WHAT THE TASK ASKS: Copy each line of the data exactly. Leave nothing out.

DATA SEGMENT:
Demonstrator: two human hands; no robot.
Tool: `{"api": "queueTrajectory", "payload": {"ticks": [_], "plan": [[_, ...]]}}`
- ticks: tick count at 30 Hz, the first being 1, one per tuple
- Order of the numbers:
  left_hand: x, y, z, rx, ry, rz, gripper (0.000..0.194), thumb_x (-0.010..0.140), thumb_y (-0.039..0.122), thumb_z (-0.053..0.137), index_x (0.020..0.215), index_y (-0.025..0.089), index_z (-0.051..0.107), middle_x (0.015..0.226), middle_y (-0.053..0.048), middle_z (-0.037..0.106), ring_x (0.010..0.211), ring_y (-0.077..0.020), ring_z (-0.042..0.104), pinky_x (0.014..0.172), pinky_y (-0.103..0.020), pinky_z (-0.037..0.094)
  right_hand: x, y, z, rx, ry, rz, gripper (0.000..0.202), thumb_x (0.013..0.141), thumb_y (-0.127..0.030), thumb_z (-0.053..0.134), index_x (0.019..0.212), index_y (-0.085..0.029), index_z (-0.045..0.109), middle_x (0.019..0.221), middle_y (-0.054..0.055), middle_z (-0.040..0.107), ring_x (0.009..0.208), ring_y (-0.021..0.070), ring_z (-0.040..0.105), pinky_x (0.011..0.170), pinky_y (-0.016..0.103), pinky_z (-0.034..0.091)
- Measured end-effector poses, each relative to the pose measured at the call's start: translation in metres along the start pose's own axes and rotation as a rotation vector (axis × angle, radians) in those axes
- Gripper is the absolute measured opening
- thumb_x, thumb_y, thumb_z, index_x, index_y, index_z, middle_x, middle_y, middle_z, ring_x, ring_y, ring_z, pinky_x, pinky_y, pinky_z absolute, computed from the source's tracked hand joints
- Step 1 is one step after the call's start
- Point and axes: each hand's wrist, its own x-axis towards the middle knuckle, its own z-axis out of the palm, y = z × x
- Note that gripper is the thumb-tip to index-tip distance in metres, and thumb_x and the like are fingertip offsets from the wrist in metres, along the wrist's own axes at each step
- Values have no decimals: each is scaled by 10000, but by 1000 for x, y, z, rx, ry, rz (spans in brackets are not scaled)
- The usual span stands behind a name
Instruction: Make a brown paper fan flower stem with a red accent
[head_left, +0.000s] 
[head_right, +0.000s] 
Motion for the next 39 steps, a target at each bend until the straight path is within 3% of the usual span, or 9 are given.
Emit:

OUTPUT:
Demonstrator: two human hands; no robot.
Tool: `{"api": "queueTrajectory", "payload": {"ticks": [_], "plan": [[_, ...]]}}`
- ticks: tick count at 30 Hz, the first being 1, one per tuple
- Order of the numbers:
  left_hand: x, y, z, rx, ry, rz, gripper (0.000..0.194), thumb_x (-0.010..0.140), thumb_y (-0.039..0.122), thumb_z (-0.053..0.137), index_x (0.020..0.215), index_y (-0.025..0.089), index_z (-0.051..0.107), middle_x (0.015..0.226), middle_y (-0.053..0.048), middle_z (-0.037..0.106), ring_x (0.010..0.211), ring_y (-0.077..0.020), ring_z (-0.042..0.104), pinky_x (0.014..0.172), pinky_y (-0.103..0.020), pinky_z (-0.037..0.094)
  right_hand: x, y, z, rx, ry, rz, gripper (0.000..0.202), thumb_x (0.013..0.141), thumb_y (-0.127..0.030), thumb_z (-0.053..0.134), index_x (0.019..0.212), index_y (-0.085..0.029), index_z (-0.045..0.109), middle_x (0.019..0.221), middle_y (-0.054..0.055), middle_z (-0.040..0.107), ring_x (0.009..0.208), ring_y (-0.021..0.070), ring_z (-0.040..0.105), pinky_x (0.011..0.170), pinky_y (-0.016..0.103), pinky_z (-0.034..0.091)
- Measured end-effector poses, each relative to the pose measured at the call's start: translation in metres along the start pose's own axes and rotation as a rotation vector (axis × angle, radians) in those axes
- Gripper is the absolute measured opening
- thumb_x, thumb_y, thumb_z, index_x, index_y, index_z, middle_x, middle_y, middle_z, ring_x, ring_y, ring_z, pinky_x, pinky_y, pinky_z absolute, computed from the source's tracked hand joints
- Step 1 is one step after the call's start
- Point and axes: each hand's wrist, its own x-axis towards the middle knuckle, its own z-axis out of the palm, y = z × x
- Note that gripper is the thumb-tip to index-tip distance in metres, and thumb_x and the like are fingertip offsets from the wrist in metres, along the wrist's own axes at each step
- Values have no decimals: each is scaled by 10000, but by 1000 for x, y, z, rx, ry, rz (spans in brackets are not scaled)
- The usual span stands behind a name
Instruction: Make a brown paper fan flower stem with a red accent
[head_left, +0.000s] 
[head_right, +0.000s] 
Motion for the next 39 steps, a target at each bend until the straight path is within 3% of the usual span, or 9 are given.
Emit:

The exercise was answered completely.